> _Prompt_: Your answer must consist of the lines running from the one that holds "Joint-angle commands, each" to the end of the data, copied exactly.

> _Dataset extract_:
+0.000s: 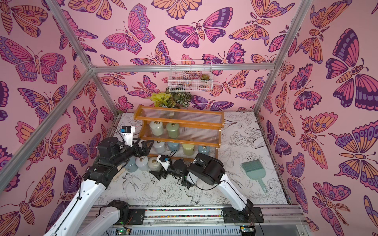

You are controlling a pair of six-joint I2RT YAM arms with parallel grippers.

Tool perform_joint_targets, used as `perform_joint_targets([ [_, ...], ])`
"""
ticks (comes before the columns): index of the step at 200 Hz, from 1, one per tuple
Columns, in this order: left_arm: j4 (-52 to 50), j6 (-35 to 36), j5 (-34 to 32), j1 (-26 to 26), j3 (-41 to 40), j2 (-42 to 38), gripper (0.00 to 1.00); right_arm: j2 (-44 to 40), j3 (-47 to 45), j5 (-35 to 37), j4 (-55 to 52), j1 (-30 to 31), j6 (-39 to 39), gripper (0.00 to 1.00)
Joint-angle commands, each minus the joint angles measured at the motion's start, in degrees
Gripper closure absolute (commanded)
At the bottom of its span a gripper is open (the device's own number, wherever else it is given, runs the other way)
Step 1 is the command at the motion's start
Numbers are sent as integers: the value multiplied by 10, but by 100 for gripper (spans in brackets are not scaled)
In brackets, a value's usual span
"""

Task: Remove the tea canisters from the shelf
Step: Place the tea canister at the center of the board, then pick up the tea canister from the shelf.

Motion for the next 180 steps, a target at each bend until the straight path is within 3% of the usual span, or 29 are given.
perform_joint_targets([
  [1, -5, 5, -1, -3, 8, -12, 0, -58, -22, 14, 4, 0, -20, 1],
  [50, -5, -7, -4, -3, 7, -17, 0, -172, -97, 51, -13, -15, -14, 1],
  [85, -4, -13, -11, -3, 1, -21, 0, -293, -95, 70, -188, -17, -54, 1],
  [136, -8, -31, 8, -3, 12, -8, 0, -437, -63, 183, -367, -19, -104, 1],
  [180, -5, -38, 27, -3, 13, 6, 0, -478, -58, 247, -406, -50, -113, 1],
])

> _Solution for this task_:
Joint-angle commands, each minus the joint angles measured at the motion's start, in degrees
Gripper closure absolute (commanded)
At the bottom of its span a gripper is open (the device's own number, wherever else it is given, runs the other way)
Step 1 is the command at the motion's start
Numbers are sent as integers: the value multiplied by 10, but by 100 for gripper (spans in brackets are not scaled)
In brackets, a value's usual span
"""

Task: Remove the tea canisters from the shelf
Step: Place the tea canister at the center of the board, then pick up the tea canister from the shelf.

Motion for the next 180 steps, a target at each bend until the straight path is within 3% of the usual span, or 29 are given.
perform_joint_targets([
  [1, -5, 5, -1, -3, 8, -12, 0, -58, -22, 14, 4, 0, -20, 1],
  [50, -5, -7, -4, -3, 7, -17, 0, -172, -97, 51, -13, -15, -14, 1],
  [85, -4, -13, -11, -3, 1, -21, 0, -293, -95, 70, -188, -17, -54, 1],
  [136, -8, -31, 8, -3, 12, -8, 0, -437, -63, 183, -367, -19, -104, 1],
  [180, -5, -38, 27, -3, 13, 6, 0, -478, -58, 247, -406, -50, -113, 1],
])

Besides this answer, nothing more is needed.